Prompt => Which lines of the data include the string "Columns"? List them all.

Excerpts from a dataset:
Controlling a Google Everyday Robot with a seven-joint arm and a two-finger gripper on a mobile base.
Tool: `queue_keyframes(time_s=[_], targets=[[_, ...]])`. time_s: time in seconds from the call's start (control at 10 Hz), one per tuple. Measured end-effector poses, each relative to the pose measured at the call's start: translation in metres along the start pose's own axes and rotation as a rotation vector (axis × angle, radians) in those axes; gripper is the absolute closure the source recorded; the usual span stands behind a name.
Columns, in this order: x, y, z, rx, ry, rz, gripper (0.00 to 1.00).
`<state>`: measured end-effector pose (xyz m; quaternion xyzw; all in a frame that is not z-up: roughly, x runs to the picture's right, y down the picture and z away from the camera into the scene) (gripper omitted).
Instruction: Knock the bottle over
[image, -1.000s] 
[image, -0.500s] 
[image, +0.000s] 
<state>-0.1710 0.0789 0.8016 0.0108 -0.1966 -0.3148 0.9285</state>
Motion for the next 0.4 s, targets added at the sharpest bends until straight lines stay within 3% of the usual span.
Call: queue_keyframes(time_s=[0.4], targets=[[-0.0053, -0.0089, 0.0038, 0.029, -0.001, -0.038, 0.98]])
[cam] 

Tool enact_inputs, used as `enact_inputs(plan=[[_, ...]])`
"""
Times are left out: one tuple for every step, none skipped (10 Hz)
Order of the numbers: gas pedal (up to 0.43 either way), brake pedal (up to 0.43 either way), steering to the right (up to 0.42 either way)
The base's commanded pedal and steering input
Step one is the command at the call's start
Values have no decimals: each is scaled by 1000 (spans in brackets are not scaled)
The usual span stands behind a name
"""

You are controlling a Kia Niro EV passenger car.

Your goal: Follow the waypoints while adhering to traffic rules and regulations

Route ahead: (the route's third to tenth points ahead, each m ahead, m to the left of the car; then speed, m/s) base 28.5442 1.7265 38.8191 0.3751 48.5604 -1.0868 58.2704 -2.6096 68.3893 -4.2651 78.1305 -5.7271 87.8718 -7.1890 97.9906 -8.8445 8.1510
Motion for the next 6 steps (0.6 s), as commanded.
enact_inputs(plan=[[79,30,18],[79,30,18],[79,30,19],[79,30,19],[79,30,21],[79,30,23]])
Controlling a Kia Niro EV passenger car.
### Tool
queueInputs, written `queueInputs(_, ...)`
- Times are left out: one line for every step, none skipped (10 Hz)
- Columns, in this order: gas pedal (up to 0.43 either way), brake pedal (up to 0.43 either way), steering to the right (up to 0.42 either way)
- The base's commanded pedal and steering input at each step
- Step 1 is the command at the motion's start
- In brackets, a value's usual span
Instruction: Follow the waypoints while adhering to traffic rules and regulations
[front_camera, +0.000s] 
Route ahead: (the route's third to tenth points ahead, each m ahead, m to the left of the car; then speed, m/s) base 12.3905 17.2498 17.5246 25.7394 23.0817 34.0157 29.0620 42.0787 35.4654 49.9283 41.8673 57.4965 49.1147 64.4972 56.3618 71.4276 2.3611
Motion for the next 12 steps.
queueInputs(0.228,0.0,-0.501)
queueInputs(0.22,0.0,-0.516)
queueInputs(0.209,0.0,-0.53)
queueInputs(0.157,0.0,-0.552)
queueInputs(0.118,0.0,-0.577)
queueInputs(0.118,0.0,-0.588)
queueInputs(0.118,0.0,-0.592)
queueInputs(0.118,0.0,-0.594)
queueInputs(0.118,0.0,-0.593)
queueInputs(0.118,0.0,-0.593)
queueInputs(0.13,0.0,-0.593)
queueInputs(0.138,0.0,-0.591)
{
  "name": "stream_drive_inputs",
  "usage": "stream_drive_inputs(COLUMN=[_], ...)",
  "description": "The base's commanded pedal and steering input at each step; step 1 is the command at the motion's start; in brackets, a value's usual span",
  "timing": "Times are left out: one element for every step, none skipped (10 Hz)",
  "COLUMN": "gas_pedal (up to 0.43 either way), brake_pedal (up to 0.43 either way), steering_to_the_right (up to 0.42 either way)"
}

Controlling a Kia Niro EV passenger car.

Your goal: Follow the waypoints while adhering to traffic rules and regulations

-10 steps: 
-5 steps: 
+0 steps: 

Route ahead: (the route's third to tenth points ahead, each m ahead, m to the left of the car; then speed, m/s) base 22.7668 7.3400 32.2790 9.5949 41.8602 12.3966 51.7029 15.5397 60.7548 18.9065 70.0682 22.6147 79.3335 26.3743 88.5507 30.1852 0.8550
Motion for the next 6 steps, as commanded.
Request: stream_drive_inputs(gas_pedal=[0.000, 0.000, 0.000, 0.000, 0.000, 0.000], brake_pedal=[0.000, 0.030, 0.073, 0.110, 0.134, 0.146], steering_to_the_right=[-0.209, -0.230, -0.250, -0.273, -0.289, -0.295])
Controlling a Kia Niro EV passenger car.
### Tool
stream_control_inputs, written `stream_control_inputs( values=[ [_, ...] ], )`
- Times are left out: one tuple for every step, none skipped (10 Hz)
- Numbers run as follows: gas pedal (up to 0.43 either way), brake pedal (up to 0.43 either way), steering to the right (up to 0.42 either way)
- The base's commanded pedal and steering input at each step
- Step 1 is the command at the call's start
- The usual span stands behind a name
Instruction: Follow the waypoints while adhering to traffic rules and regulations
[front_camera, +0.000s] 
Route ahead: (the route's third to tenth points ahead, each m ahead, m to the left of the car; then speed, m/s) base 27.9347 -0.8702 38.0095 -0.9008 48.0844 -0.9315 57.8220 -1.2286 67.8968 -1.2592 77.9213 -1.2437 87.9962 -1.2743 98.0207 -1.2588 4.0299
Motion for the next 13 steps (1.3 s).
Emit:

Task answer =>
Columns, in this order: x, y, z, rx, ry, rz, gripper (0.00 to 1.00).
- Columns, in this order: gas pedal (up to 0.43 either way), brake pedal (up to 0.43 either way), steering to the right (up to 0.42 either way)

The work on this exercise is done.